TASK BRIEF: Give a verbatim repeat of the lines that run from the line containing "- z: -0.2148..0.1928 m" to the end of the data below.

┌────────

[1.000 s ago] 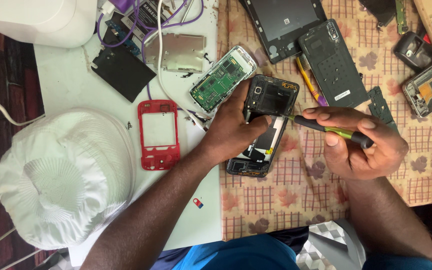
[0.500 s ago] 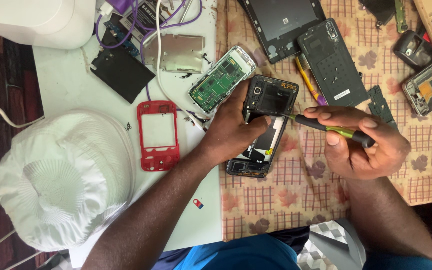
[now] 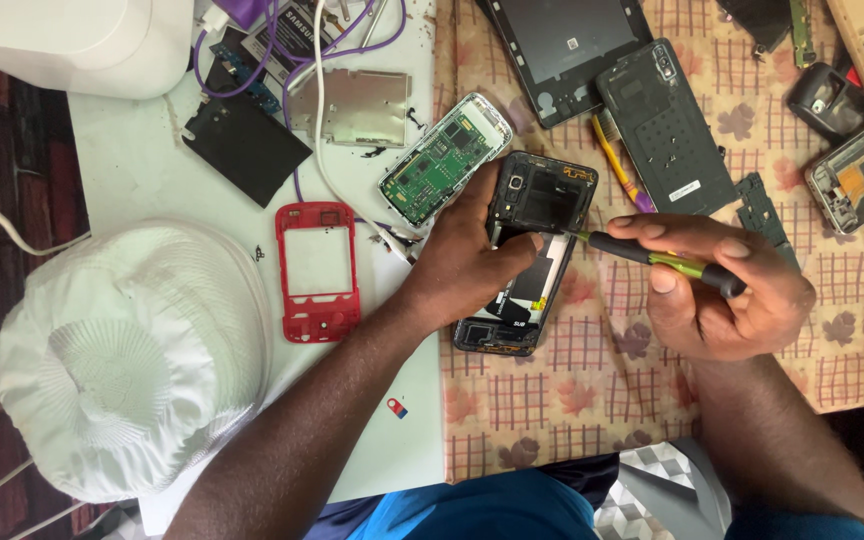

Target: The person uses a screwdriver to remove screws from the back of a disassembled smartphone. They rotate the device to access different screw locations and continue unscrewing components while other phone parts lie on the table.

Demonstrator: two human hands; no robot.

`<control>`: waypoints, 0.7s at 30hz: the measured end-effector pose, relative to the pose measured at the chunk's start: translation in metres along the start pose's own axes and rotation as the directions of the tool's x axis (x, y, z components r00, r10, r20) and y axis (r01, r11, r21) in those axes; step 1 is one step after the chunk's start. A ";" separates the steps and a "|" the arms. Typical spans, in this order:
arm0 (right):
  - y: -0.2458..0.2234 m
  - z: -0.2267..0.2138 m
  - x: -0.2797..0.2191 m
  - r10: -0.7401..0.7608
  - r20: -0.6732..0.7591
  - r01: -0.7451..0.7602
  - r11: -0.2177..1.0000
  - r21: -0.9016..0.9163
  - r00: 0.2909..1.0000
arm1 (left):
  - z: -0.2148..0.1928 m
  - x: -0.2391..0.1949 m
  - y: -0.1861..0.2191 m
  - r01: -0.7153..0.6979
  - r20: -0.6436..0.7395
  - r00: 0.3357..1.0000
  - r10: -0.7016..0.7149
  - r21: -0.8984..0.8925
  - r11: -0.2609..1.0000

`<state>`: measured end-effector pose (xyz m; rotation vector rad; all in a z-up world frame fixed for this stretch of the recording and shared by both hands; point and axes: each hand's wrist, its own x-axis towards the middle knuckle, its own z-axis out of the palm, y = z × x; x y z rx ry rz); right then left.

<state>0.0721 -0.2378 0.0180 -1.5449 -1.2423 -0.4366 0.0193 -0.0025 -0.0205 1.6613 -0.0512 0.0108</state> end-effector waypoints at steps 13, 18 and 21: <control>0.013 0.003 -0.012 -0.071 -0.174 0.061 0.996 -0.064 0.982 | 0.000 0.000 0.003 -0.003 -0.015 1.000 0.003 0.004 1.000; 0.015 0.000 -0.007 -0.184 -0.050 0.175 0.975 -0.139 0.982 | 0.001 0.000 0.002 0.039 0.003 0.999 -0.039 -0.038 0.999; 0.011 0.003 -0.007 -0.118 -0.173 0.092 0.984 -0.155 0.978 | 0.001 0.000 0.001 -0.006 -0.013 1.000 0.006 0.001 1.000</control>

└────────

WRITTEN SOLUTION:
  - z: -0.2148..0.1928 m
  - x: -0.2391..0.1949 m
  - y: -0.1861..0.2191 m
  - r01: -0.7153..0.6979
  - r20: -0.6436..0.7395
  - r00: 0.3357..1.0000
  - r10: -0.7016..0.7149
  - r21: -0.8984..0.8925
  - r11: -0.2609..1.0000

`<state>`: measured end-effector pose (xyz m; rotation vector rad; all in a z-up world frame fixed for this stretch of the recording and shared by both hands; point and axes: each hand's wrist, its own x-axis towards the middle knuckle, its own z-axis out of the palm, y = z × x; x y z rx ry rz); right then left.

<state>0.0721 -0.2378 0.0180 -1.5449 -1.2423 -0.4366 0.0193 -0.0025 -0.0205 1.6613 -0.0512 0.0108</state> end-effector waypoints at steps 13, 18 and 21: <control>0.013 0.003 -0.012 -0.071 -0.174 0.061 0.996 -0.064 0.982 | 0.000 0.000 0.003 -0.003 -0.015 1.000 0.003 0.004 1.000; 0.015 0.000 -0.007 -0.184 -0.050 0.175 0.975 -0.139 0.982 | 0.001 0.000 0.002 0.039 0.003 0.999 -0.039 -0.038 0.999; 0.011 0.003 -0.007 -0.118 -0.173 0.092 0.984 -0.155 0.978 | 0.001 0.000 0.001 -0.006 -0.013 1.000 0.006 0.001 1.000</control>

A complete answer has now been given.